The results for embedded objects significantly worse than for standalone hand-drawn images. To investigate the possible reasons for the degradation in performance, we conduct a test where queries are embedded versions of the known objects. Figure 9 shows performance results, while figure 10 shows some examples for embedded queries. We find that objects that are large and occupy most of the space are more often classified correctly, since they are less affected by the environment or clutter around them. Conversely, objects that occupy only a small amount of the space are classified with lower accuracy and are mostly confused with larger objects that exhibit similar spatial distribution around the peripherals of the image as the clutter. Finally, objects that have areas that have particularly low (i.e.: heart) or high pixel densities (i.e.: eye) are classified correctly more often. These findings suggest that, after all, a modification to the sampling used in the representative shape context method may improve overall performance. Such a sampling should possibly incorporate density measures presented in this paper and other spatial measures that sample representatives with higher probability towards the center of the image. Figure 9: Retrieval results on embedded known objects Figure 10: Sample query results for embedded known objects. First column shows the query object, remaining objects in a row are the first few objects on the short list.

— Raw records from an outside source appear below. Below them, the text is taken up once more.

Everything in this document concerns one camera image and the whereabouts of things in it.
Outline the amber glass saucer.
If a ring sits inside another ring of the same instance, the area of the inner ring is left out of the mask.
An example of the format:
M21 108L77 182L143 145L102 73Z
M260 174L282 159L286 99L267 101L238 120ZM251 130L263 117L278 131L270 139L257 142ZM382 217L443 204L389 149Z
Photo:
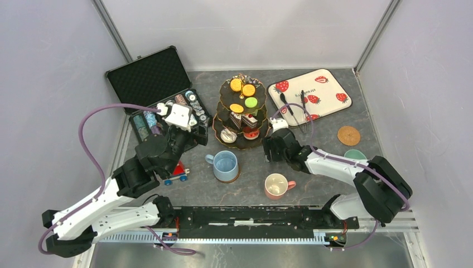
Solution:
M217 170L214 173L214 176L215 176L216 180L218 180L221 183L232 183L235 180L237 180L239 175L240 175L240 170L239 169L234 169L234 170L228 171L228 172L222 172L222 171Z

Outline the strawberry layer cake slice toy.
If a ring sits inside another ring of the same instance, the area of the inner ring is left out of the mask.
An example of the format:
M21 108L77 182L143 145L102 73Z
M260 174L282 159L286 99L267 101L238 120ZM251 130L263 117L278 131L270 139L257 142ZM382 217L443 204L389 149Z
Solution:
M258 120L252 115L252 114L244 114L242 115L242 123L243 123L243 129L249 128L249 129L255 129L257 128L258 125Z

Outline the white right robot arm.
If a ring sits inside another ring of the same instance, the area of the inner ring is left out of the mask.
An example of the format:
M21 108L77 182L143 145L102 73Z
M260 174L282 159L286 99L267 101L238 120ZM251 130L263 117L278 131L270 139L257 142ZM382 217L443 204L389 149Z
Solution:
M412 188L382 156L357 160L310 145L302 146L288 128L265 137L263 148L267 162L284 161L295 171L326 176L356 189L355 194L339 195L327 202L322 221L330 228L338 227L350 217L361 216L371 216L387 224L410 207Z

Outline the chocolate cake slice toy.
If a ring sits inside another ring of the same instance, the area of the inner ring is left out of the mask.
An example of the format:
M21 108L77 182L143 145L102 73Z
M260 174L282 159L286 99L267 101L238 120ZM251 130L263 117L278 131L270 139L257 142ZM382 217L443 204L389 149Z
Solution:
M230 119L237 130L242 128L242 115L240 113L230 112Z

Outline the green toy macaron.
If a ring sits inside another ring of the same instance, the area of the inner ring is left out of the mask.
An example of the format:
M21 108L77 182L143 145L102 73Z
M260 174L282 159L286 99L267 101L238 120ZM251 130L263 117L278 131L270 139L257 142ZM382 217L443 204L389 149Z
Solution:
M245 99L244 104L247 108L255 108L258 105L258 100L255 97L248 97Z

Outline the red strawberry toy tart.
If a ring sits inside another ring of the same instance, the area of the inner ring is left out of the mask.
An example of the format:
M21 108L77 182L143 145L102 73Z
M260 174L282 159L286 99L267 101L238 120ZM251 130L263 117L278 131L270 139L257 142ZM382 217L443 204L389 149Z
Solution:
M258 138L260 135L260 130L257 129L257 128L244 128L243 129L243 137L246 139L246 140L255 140L256 138Z

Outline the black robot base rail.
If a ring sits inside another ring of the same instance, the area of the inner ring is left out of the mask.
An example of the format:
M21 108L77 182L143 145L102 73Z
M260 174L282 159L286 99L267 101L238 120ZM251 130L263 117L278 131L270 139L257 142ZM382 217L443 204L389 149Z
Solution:
M360 224L357 217L338 219L328 208L306 205L184 206L151 227L169 242L329 245Z

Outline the pink mug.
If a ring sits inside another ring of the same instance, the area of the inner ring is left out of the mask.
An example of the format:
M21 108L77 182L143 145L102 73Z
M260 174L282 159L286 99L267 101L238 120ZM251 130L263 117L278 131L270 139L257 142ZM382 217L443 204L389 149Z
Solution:
M264 191L269 199L278 200L296 185L297 183L295 181L287 180L284 175L273 173L266 177L264 181Z

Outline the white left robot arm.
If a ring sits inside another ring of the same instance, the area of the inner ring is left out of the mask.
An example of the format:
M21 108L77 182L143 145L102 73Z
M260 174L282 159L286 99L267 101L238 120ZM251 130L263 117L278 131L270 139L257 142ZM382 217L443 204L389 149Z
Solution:
M110 177L100 172L101 185L87 197L64 210L42 214L45 233L38 242L44 255L74 257L102 238L132 228L169 227L177 214L167 197L124 212L116 207L129 203L157 188L178 166L182 154L208 142L207 119L191 123L191 107L159 103L151 112L164 127L163 134L150 134L135 148L135 155L117 168Z

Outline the light blue mug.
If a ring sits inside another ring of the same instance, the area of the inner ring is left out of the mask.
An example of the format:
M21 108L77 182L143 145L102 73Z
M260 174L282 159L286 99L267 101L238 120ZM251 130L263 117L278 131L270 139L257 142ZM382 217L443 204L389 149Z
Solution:
M215 155L207 154L205 160L213 166L213 173L217 170L228 172L234 169L240 169L238 159L231 151L220 151Z

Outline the woven rattan coaster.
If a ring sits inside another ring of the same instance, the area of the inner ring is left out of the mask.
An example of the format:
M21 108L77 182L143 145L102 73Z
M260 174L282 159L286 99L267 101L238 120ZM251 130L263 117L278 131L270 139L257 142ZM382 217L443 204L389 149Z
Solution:
M360 132L352 126L342 126L337 132L337 137L347 146L355 146L361 140Z

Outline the white chocolate striped toy donut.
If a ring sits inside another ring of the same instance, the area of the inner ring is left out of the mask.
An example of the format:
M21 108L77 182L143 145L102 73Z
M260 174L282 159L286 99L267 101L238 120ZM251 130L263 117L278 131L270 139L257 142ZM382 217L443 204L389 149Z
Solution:
M224 143L234 143L237 140L238 135L230 129L224 128L220 133L220 138Z

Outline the three-tier black gold cake stand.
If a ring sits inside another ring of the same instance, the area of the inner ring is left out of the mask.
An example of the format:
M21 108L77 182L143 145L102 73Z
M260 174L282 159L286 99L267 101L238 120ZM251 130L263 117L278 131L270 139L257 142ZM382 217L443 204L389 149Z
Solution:
M215 138L231 149L258 147L269 131L267 94L255 78L238 74L220 87L212 128Z

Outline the orange toy macaron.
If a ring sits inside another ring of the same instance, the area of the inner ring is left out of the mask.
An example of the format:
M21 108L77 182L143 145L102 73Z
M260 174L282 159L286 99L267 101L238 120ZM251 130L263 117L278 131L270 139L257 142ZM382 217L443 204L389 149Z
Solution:
M243 87L243 82L239 78L234 78L230 81L229 85L230 85L230 88L231 88L232 91L240 92L242 90L242 87Z
M253 84L245 84L242 87L242 95L245 97L252 97L255 95L256 88Z
M244 112L244 107L241 106L240 104L231 104L230 105L230 110L234 113L243 113Z

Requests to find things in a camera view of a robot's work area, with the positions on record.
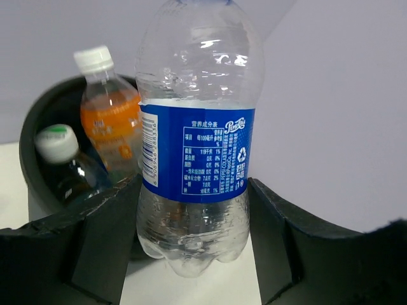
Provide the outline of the orange label juice bottle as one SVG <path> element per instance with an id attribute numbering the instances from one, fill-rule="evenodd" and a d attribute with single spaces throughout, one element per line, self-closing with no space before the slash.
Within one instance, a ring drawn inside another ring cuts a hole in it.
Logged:
<path id="1" fill-rule="evenodd" d="M 113 184 L 142 173 L 142 116 L 137 89 L 119 76 L 107 46 L 74 52 L 86 79 L 80 118 Z"/>

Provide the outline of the dark grey plastic bin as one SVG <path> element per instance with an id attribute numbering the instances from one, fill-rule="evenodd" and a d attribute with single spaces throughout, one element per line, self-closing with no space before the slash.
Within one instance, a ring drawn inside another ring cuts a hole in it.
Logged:
<path id="1" fill-rule="evenodd" d="M 66 207 L 58 201 L 47 181 L 45 181 L 42 171 L 44 161 L 37 152 L 34 143 L 36 135 L 44 128 L 56 124 L 65 124 L 74 130 L 79 142 L 79 148 L 88 156 L 86 152 L 91 148 L 91 143 L 85 135 L 79 118 L 79 105 L 84 89 L 85 79 L 82 77 L 68 79 L 55 85 L 37 99 L 25 119 L 20 135 L 20 165 L 29 194 L 32 196 L 32 204 L 37 205 L 43 211 L 43 214 L 40 216 L 30 215 L 29 222 L 57 214 L 85 201 Z M 126 179 L 133 179 L 134 177 L 139 176 L 132 175 Z M 107 190 L 110 190 L 123 180 L 115 184 L 112 183 L 112 187 Z M 128 262 L 132 259 L 140 259 L 141 257 L 141 246 L 134 235 L 134 242 Z"/>

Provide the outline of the Pepsi label clear bottle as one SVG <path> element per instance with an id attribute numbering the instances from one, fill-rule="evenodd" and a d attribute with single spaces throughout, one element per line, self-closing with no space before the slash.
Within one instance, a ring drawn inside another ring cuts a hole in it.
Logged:
<path id="1" fill-rule="evenodd" d="M 179 276 L 236 260 L 249 236 L 249 160 L 263 43 L 233 1 L 167 1 L 137 52 L 143 182 L 137 235 Z"/>

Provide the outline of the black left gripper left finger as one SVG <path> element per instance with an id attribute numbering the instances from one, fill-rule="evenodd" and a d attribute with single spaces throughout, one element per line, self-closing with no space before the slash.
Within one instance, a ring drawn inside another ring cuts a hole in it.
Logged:
<path id="1" fill-rule="evenodd" d="M 1 230 L 2 304 L 119 304 L 141 178 Z"/>

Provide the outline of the green label clear bottle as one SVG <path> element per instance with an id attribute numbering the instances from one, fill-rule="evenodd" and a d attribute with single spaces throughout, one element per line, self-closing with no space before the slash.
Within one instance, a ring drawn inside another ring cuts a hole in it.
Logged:
<path id="1" fill-rule="evenodd" d="M 81 151 L 76 134 L 69 125 L 44 128 L 36 135 L 34 143 L 44 161 L 45 181 L 65 207 L 81 203 L 112 187 L 105 169 Z"/>

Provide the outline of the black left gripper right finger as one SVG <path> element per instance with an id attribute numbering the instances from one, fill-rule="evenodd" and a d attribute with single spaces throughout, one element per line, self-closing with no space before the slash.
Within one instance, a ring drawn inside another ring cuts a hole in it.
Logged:
<path id="1" fill-rule="evenodd" d="M 406 221 L 370 233 L 325 221 L 249 179 L 263 304 L 405 304 Z"/>

5 Conclusions We have gathered 6 sets of hand-drawn samples for a subset of size 50 of the Snodgrass and Vanderwart line drawings. We tested the performance of representative shape context method on these images and have found that the results are only somewhat worse on hand-drawn objects than on synthetically obtained objects used in [1]. We modify the original algorithm to bias the sampling of representatives based on pixel densities, and we find that this biased sampling only worsens the performance. Finally we test the performance of the original method on embedded object, and find that the representative shape context in its original form is highly affected by the presence of clutter and is not appropriate to recognize objects when embedded in an environment. Finally results suggest that a sampling method that incorporates both spatial considerations and density measures may improve query performance for embedded objects. Acknowledgments I would like to thank for Mori et al. for allowing for me to use an implementation of their pruning method, and providing me with the original Snodgrass and Vanderwart line drawing dataset. I would also like to thank Belongie for providing me with helpful ideas and directing me in this project. Last but not least, I would like to thank my family members, my girlfriend, and Hector for taking the time to draw the sample images. References [1] Mori, G., Belongie, S., & Malik, J., (2001) Shape Contexts Enable Efficient Retrieval of Similar Shapes, CVPR. [2] Belongie, S., Malik, J., & Puzicha, J., (2001) Shape Matching and Object Recognition Using Shape Context accepted for publication in PAMI. [3] Belongie, S., Malik, J., & Puzicha, J., (2001) Shape Matching, ICCV. [4] Snodgrass, J. D., & Vanderwart, M., (1980) A standardized set of 260 pictures: Norms for name agreement, familiarity and visual complexity. Journal of Experimental Psychology: Human Learning and Memory, 6:174-215 Appendix Image numbers of selected drawings: 2, 4, 6, 7, 8, 12, 15, 16, 19, 25, 30, 31, 32, 34, 35, 37, 38, 39, 40, 41, 48, 52, 53, 54, 60, 65, 85, 86, 88, 89, 90, 94, 95, 97, 104, 119, 128, 141, 143,155, 162, 174, 192, 211, 217, 222, 229, 241, 254, 258 Hand-drawn data set gathered in this project can be obtained from the author.